As I said a few days ago, Fred's fragmentation model makes a lot of
sense if we want to allow fragmentation in the first place. Let's see
where we stand if we don't want to allow fragmentation.
If the path between the ITR and ETR supports 1500 bytes +
encapsulation there shouldn't be any issues with path MTU discovery
that aren't there without the encapsulation, too. (I'm using LISP
terminology but this applies to all map/encap schemes.)
There are two possible other cases:
- the path doesn't support 1500+E and the ITR knows this
- the path doesn't support 1500+E but the ITR doesn't know this
In the first case, the ITR can simply return a too big message, and
hosts/sites implementing PMTUD correctly won't have a problem. Hosts/
sites that don't will experience a PMTUD black hole. I'll get back to
this.
In the latter case, the ITR would have to do PMTUD towards the ETR and
after that send too bigs based on that result to the source hosts that
send packets through the ITR. This is unwanted complexity for the ITR
and it means that a relatively high number of packets that flow
through the ITR could be dropped during this process. As such, I'd say
that it's probably unacceptable to design a network such that this
situation is common. I.e., having an ITR on network A that supports
1500+E and an ETR on network B that supports 1500+E but then have the
interconnection between these networks happen over an internet
exchange with a 1500-byte MTU would trigger PMTUD and lost packets on
ALL sessions between these ISPs, which I wouldn't find acceptable. In
other words: internet exchanges used between two 1500+E networks that
do map/encap must be upgraded to support at least 1500+E.

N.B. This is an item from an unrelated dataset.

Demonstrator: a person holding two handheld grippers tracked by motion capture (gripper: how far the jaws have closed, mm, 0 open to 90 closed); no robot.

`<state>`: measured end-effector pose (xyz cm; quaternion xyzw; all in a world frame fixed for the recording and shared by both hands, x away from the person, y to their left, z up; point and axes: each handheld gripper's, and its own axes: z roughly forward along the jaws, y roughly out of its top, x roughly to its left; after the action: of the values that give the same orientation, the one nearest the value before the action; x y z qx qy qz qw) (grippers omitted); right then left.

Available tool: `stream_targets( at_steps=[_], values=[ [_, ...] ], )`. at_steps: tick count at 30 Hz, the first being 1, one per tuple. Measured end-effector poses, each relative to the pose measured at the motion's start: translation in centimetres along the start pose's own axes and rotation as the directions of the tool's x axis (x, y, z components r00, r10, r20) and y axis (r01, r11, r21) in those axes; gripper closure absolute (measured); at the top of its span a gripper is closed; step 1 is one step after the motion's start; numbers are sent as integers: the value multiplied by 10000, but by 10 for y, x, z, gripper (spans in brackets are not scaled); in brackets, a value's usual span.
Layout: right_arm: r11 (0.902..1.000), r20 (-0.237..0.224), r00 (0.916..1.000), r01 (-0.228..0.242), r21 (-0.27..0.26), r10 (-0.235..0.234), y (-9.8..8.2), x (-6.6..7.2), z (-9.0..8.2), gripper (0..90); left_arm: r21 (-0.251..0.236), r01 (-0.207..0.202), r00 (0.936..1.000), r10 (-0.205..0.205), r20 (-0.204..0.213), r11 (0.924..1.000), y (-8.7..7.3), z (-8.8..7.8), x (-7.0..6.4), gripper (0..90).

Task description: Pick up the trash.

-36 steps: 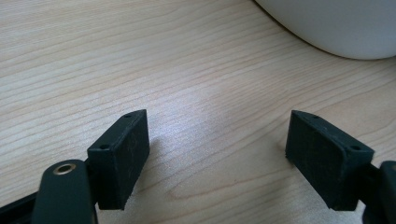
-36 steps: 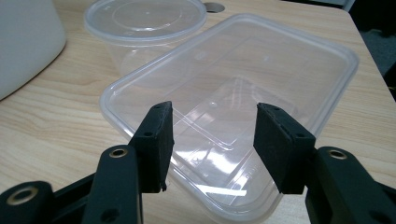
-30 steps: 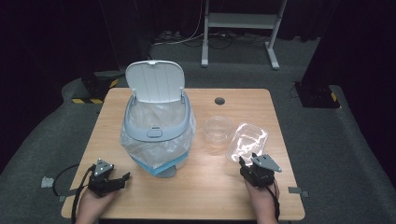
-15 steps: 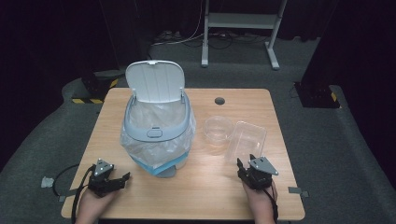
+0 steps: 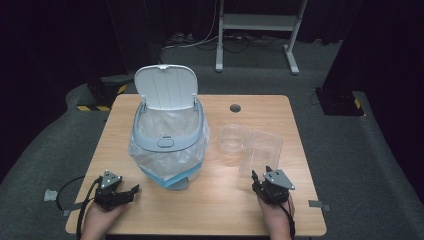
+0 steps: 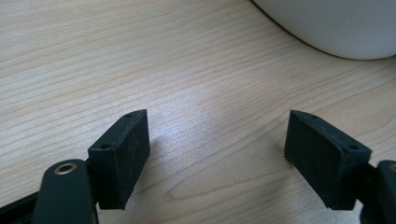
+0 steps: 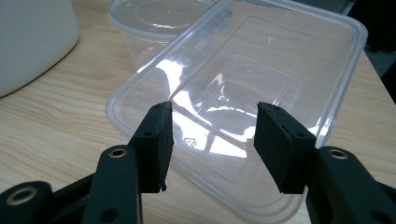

The reason why PMTUD works so badly today is most likely because it
doesn't have to: all hosts connected to the internet that advertise
TCP MSS of 1500 - overhead can successfully receive 1500-byte IPv4
packets with DF=1. However, if a site wants to deploy an ITR and/or
ETR, and suddenly, PMTUD black holes happen, the site has a very
strong incentive to make the changes necessary to make those black
holes go away. In the case of an ITR, this means making sure the
source host receives the too big messages. In the case of an ETR, this
means announcing a smaller TCP MSS.
So I'd say that SITES should be able to deploy xTRs even though they
can't support a 1500+E MTU. (There needs to be a way to communicate
the ETR MTU limiation back to ITRs, though.) However, the same is not
true for ISPs: in that case, the ISP operators create the problem, but
site operators / host admins (for a large number of sites) need to fix
the problem. This is something that isn't going to work in practice.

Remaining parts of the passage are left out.